Ha la scorza nera con verruche piatte piuttosto grandi. La polpa è scura con venature bianche piuttosto grosse. Questo tartufo resta piccolo, infatti le sue dimensioni non superano mai quelle di un uovo. Il nome è dovuto al profumo che ricorda, appunto, quello dell’uva da moscato.
Il sapore è leggermente piccante, e matura da febbraio a marzo.
E’ diffuso specialmente in Piemonte, Veneto e Lombardia.

- Tartufo d’Estate.
Ha la scorza nera, con verruche appuntite piuttosto grandi. La polpa va dal giallo al color bronzo, con venature chiare e ramificate. Queste venature scompaiono in cottura.
Ha il profumo piuttosto tenue, il che lo rende un tartufo di valore commercialmente abbastanza basso. Matura da giugno a novembre, ma inizia a sparire a settembre, da cui il nome.
E’ anche detto “scorzone”, perché di tutti i tartufi è quello con la scorza più spessa.

- Tartufo Uncinato.
Ha la scorza nera, con verruche numerose ma poco sviluppate. La polpa va dal color nocciola più o meno intenso al color cioccolato, con venature chiare e ramificate. Il nome è dovuto al fatto che questa particolare varietà presenta spore uncinate, e infatti è soprannominato “Tartufo dei Cinghiali”. Questo perché i cinghiali, che sono ghiotti di tartufi, scavano il terreno con il muso per cibarsene. Le spore si attaccano al pelo, e il mammifero contribuisce così alla distribuzione del tartufo.
Il profumo è intenso e gradevole, e matura da settembre a novembre.
E’ anche detto “Tartufo di Fragno”, in riferimento alla località di maggior diffusione.

- Tartufo Nero “d’inverno”.
Ha la scorza che va dal rosso scuro al nero, a seconda del grado di maturazione, con verruche grandi e appuntite. La polpa va del grigio-nero al violaceo, con venature bianche molto marcate che spariscono in cottura, facendo assumere a tutta la polpa un intenso color cioccolato.
Emana poco profumo, quindi non è considerato molto pregiato, e matura da gennaio a marzo.

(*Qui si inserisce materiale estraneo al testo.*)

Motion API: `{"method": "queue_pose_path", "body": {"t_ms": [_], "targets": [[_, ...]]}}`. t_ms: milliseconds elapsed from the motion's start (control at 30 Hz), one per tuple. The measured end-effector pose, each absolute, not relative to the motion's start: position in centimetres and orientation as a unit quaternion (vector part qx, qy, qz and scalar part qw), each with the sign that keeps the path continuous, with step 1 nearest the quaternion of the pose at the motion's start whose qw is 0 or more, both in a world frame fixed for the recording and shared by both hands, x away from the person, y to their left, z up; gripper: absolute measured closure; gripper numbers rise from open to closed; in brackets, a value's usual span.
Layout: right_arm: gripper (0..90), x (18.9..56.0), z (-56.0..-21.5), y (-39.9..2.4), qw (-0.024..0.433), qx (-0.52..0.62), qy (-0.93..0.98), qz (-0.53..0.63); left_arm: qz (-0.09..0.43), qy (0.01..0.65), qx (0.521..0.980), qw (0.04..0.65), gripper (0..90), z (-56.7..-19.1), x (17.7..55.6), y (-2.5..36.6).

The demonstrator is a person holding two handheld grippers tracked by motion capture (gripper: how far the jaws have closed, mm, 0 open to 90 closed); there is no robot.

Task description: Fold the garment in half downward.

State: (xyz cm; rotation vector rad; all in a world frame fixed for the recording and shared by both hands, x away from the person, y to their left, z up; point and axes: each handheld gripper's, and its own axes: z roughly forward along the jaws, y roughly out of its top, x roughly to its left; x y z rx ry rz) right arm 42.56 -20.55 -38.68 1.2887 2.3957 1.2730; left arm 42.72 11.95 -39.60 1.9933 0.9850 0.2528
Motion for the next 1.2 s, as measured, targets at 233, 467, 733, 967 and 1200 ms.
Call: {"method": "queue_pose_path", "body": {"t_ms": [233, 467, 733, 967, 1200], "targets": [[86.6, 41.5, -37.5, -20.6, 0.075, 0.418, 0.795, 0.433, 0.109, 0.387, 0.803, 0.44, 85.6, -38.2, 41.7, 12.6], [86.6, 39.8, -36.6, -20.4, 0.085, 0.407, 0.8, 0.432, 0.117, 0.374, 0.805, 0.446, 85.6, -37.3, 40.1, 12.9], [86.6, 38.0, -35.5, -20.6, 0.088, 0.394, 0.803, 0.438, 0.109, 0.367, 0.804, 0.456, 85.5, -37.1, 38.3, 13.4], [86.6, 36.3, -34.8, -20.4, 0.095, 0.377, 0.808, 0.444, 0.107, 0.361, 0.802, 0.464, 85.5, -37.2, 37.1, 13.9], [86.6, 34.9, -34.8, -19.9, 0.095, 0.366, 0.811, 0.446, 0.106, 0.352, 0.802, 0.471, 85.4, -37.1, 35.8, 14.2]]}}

- Tartufo Bianco “marzuolo”.
Ha la scorza biancastra, con sfumature rossastre o rosate a seconda del grado di maturazione. La polpa è chiara, con sfumature che vanno dal rossastro al violaceo, e presenta venature numerose, sottili e ramificate.
Il profumo è delicato, con un sentore d’aglio, e matura da gennaio ad aprile con la massima diffusione a marzo, da cui il nome.
E’ anche detto “Bianchetto”, per via del colore, ed è considerato meno pregiato del “Tartufo di Alba”, benché sia comunque molto apprezzato a livello gastronomico.

- Tartufo Nero “liscio”.
Ha la scorza color marrone-rossastro, liscia, con poche verruche piuttosto infossate. La polpa è marrone con sfumature purpuree, e presenta venature numerose, chiare e piuttosto larghe, che all’aria si ossidano assumendo un colore brunito.
Il profumo è intenso ma gradevole, con un forte sentore d’aglio, e matura da agosto a ottobre.
Una curiosità. Poiché cresce negli stessi terreni e più o meno nelle stesse zone, e ha odore molto simile ma più intenso, questo tartufo è considerato la mutazione autunnale del “marzuolo”.

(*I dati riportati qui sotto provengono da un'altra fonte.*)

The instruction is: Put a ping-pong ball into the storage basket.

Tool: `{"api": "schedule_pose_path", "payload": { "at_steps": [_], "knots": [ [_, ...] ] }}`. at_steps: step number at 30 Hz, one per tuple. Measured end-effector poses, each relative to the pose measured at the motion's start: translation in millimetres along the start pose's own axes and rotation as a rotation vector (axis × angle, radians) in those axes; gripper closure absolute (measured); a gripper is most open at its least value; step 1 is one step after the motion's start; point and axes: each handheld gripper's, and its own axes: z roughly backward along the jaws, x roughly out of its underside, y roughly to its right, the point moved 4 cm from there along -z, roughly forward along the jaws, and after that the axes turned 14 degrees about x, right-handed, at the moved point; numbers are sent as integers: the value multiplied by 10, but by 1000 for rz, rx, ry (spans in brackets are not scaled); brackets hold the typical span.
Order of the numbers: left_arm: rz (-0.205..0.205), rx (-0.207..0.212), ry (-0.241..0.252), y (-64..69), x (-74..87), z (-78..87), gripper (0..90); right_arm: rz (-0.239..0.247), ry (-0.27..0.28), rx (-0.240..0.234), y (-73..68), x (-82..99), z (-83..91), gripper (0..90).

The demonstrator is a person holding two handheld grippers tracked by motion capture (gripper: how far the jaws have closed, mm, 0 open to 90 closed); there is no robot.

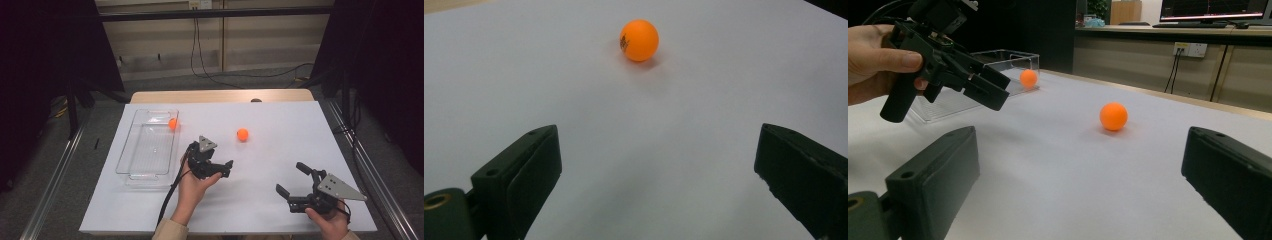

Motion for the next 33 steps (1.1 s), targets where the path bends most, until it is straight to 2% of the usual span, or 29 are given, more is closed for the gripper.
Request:
{"api": "schedule_pose_path", "payload": {
  "at_steps": [2, 4, 5, 6, 9, 11, 12, 14, 17, 18, 21, 22, 24, 25, 26, 27, 29, 33],
  "knots": [
    [-8, 2, -21, -4, 0, -23, 50, -4, -3, 0, 1, 0, 2, 14],
    [6, -8, -8, -9, -1, -67, 50, 6, -4, -3, 4, 4, 1, 14],
    [-7, -4, -23, -21, 2, -70, 50, 9, -7, -6, 5, 6, 1, 14],
    [9, -9, 0, -15, -5, -96, 50, 0, -1, -1, -2, 1, -4, 14],
    [8, -7, 7, -20, -10, -130, 50, 0, -3, -1, 3, 1, -1, 14],
    [-7, -12, -4, -31, -13, -133, 50, 1, -1, -3, 6, 0, 1, 14],
    [4, -18, 11, -23, -18, -146, 51, 4, 0, -2, 8, 0, 0, 14],
    [-4, -13, 17, -22, -30, -152, 52, -3, -3, 0, 2, -1, 1, 14],
    [-25, -15, 0, -27, -47, -151, 55, 2, -1, -2, 3, -1, 1, 14],
    [-15, -16, 14, -16, -55, -171, 55, -1, -3, -1, 2, 0, 2, 14],
    [-19, -17, -1, -16, -71, -200, 55, 4, -1, -4, 5, -1, 0, 14],
    [-4, -12, 21, -5, -82, -229, 55, 2, -2, -4, 4, -1, 1, 14],
    [-16, -14, 3, -14, -90, -241, 55, 0, -1, -3, 4, -2, 1, 14],
    [-11, -19, 13, -10, -98, -258, 55, 4, 0, -4, 6, -2, -1, 14],
    [-17, -25, -5, -17, -99, -255, 55, 4, -1, -5, 4, -1, 0, 14],
    [-7, -14, 12, -11, -108, -276, 55, 4, -1, -4, 4, -1, -1, 14],
    [-31, -18, -19, -32, -110, -265, 55, 6, -1, -6, 3, 0, 0, 14],
    [-15, -27, 4, -41, -130, -305, 55, -1, -2, -4, 4, -3, 2, 14]
  ]
}}
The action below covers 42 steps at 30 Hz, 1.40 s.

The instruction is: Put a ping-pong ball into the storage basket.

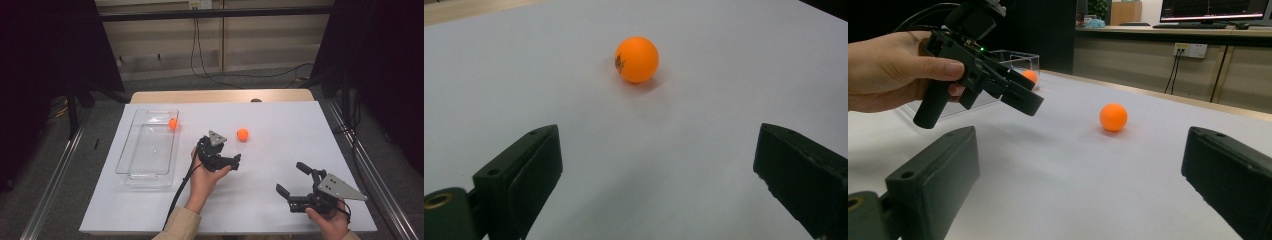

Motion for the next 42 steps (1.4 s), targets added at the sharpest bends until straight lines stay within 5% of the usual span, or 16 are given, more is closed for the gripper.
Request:
{"api": "schedule_pose_path", "payload": {
  "at_steps": [11, 23, 42],
  "knots": [
    [-16, -14, -21, -44, -12, -73, 55, -3, 1, 4, 1, -1, -4, 14],
    [-4, -33, 12, -68, -40, -152, 54, 9, 0, -2, 5, 3, -9, 14],
    [-12, -21, -1, -92, -111, -275, 49, 0, -3, 4, 5, 1, -7, 14]
  ]
}}
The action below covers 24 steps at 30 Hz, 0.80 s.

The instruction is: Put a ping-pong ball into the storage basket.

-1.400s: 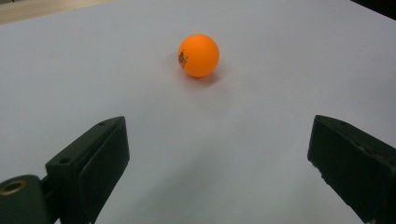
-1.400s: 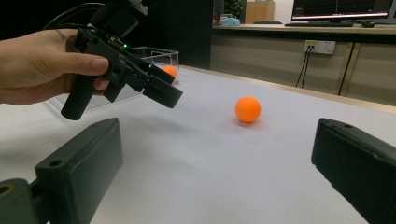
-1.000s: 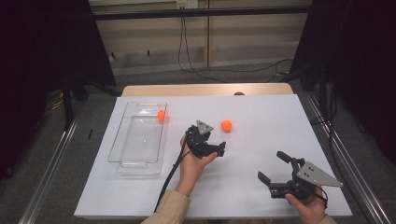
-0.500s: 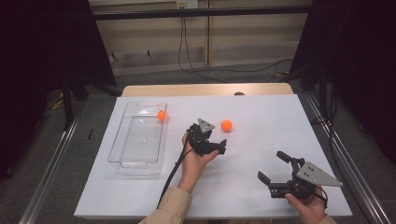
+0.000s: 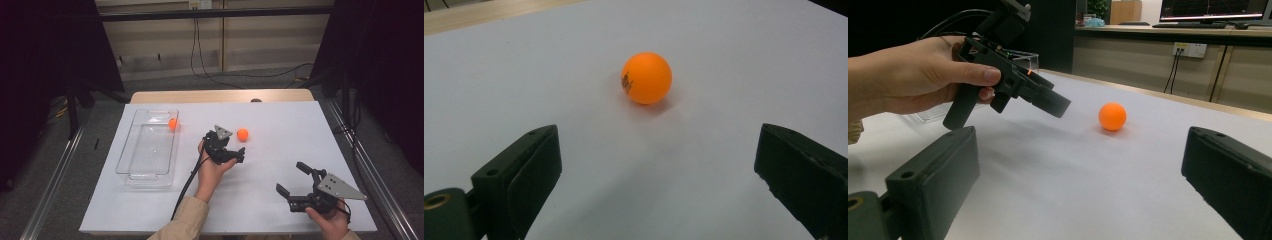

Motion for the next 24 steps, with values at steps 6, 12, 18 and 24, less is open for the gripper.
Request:
{"api": "schedule_pose_path", "payload": {
  "at_steps": [6, 12, 18, 24],
  "knots": [
    [1, -8, 17, -7, -22, -32, 50, -4, 1, 4, -2, -1, -1, 14],
    [16, -14, 23, -38, -8, -74, 51, 7, 0, -3, 2, 3, -2, 14],
    [17, -15, 12, -48, -19, -105, 51, 2, 5, -1, 0, 0, -7, 14],
    [29, -16, 18, -61, -44, -124, 50, 5, 3, -1, 2, 1, -7, 14]
  ]
}}
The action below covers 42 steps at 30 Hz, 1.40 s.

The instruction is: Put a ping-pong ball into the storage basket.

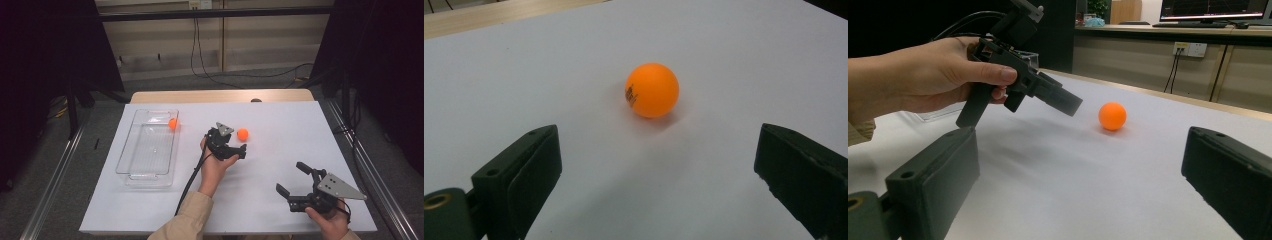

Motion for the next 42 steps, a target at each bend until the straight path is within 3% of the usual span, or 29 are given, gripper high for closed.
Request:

- Tartufo Nero “ordinario”.
Ha la scorza nera con piccole verruche, e la polpa si presenta chiara con colori che vanno dal giallastro al bruno a seconda del grado di maturazione. Ha venature chiare che scompaiono in cottura.
Il profumo è gradevole ma molto tenue, e matura da settembre a maggio.
Come suggerisce il nome, è il tartufo più comune.

Una nota di tipo pratico. Non esistono tartufi velenosi, ma chi decidesse di tentare l’avventura come “tartufaro”, verifichi prima la legislatura regionale e comunale in tema di boschi e salvaguardia ambientale. A causa della sua rarità infatti, il tartufo è tutelato da leggi simili a quelle per la caccia che ne regolamentano la raccolta. Prestate attenzione. E buona fortuna!